Nicolae was elated, swearing to return with troops loyal to him and to the cause. But not long into the flight, the pilot announced that they were being tracked by radar and could be blown out of the sky at any moment.

‘Then put down immediately!’ Nicolae ordered, seeing a road beneath them.

As soon as they touched down, one of the Securitate men leaped out and stopped a passing car, showing his pistol by way of encouragement as he ordered the astonished driver to accept several passengers. But in the tiny car they were even more crowded than they had been in the helicopter and Nicolae was obliged to jettison his bodyguards.

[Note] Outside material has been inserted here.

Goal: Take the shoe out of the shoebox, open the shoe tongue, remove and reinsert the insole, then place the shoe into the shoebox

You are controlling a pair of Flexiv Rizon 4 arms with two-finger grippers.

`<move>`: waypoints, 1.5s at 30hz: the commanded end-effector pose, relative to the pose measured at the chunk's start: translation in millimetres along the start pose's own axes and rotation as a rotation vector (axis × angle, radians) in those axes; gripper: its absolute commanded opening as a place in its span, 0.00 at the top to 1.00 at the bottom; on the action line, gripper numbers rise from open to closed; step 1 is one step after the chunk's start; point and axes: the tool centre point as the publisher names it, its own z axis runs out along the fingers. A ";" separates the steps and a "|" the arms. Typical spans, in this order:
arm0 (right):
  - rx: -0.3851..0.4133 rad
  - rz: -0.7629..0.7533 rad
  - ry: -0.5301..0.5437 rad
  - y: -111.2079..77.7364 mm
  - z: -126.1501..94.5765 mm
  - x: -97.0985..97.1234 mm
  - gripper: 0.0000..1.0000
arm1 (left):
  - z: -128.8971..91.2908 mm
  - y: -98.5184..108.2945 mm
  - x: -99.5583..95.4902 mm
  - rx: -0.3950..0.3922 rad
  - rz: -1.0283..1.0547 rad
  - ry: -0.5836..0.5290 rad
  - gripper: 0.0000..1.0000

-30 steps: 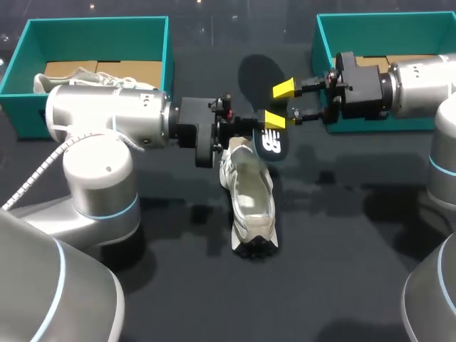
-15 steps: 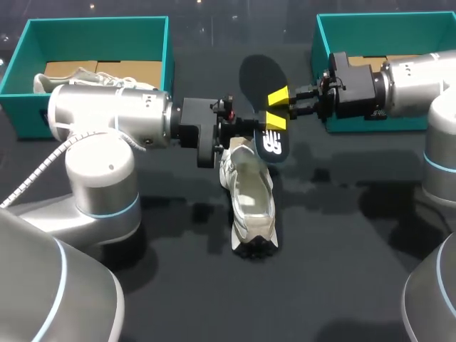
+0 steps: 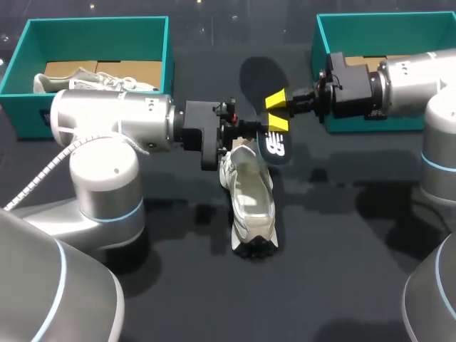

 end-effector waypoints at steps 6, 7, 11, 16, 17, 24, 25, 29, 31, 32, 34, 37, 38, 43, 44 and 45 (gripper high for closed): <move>0.001 0.001 0.000 -0.6 3.0 -0.8 1.00 | 5.0 -0.2 4.4 -0.010 0.009 0.010 1.00; 0.001 0.001 0.001 -0.7 2.7 -1.1 1.00 | 4.8 -0.9 4.6 -0.011 0.008 0.011 1.00; 0.001 0.005 0.005 -1.4 -0.3 -3.3 1.00 | -4.7 -7.1 1.0 -0.016 0.008 0.017 0.00; -0.002 0.011 0.007 -2.5 -5.1 -6.6 1.00 | -28.3 -13.1 -9.0 -0.028 0.006 0.019 0.00; -0.003 0.012 0.008 -3.0 -6.0 -7.4 1.00 | -35.6 -13.7 -11.8 -0.030 0.004 0.025 0.00; 0.007 0.021 0.014 -7.3 -7.5 -11.7 1.00 | -75.3 -7.0 -23.7 -0.011 -0.012 0.108 0.00; 0.009 0.022 0.015 -8.0 -7.5 -12.3 1.00 | -80.7 -5.3 -25.4 -0.005 -0.008 0.132 0.00; 0.014 0.037 0.013 -10.5 -8.2 -14.8 1.00 | -104.4 2.7 -34.6 0.035 0.105 0.255 0.00; 0.017 0.048 0.021 -12.1 -8.6 -14.5 1.00 | -104.4 2.7 -34.6 0.035 0.105 0.255 0.00; 0.017 0.048 0.021 -12.1 -8.6 -14.5 1.00 | -104.4 2.7 -34.6 0.035 0.105 0.255 0.00; 0.017 0.048 0.021 -12.1 -8.6 -14.5 1.00 | -104.4 2.7 -34.6 0.035 0.105 0.255 0.00; 0.017 0.048 0.021 -12.1 -8.6 -14.5 1.00 | -104.4 2.7 -34.6 0.035 0.105 0.255 0.00; 0.017 0.048 0.021 -12.1 -8.6 -14.5 1.00 | -104.4 2.7 -34.6 0.035 0.105 0.255 0.00; 0.017 0.048 0.021 -12.1 -8.6 -14.5 1.00 | -102.1 3.7 -36.2 0.025 0.093 0.261 0.00; 0.017 0.048 0.021 -12.1 -8.6 -14.5 1.00 | -101.9 3.6 -40.6 0.034 0.104 0.242 0.00; 0.017 0.048 0.021 -12.1 -8.6 -14.5 1.00 | -101.9 3.9 -44.4 0.028 0.101 0.241 0.00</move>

It was in these cramped conditions that they arrived in a town called Târgovişte and found a house where the owner showed them to a room and promised they would be safe. Lenuţa was wary and cautioned Nicolae with a Romanian proverb she translated for Jimfish: ‘Do not sell the skin till you have shot the bear.’ But her husband ignored her.

Once the presidential couple were inside the room, Jimfish was relieved to see the owner of the house turn the key in the lock, sure that this was done to protect them. It was only when he heard Nicolae banging on the door and a troop of soldiers suddenly arrived and took up guard outside the room that Jimfish realized something was amiss.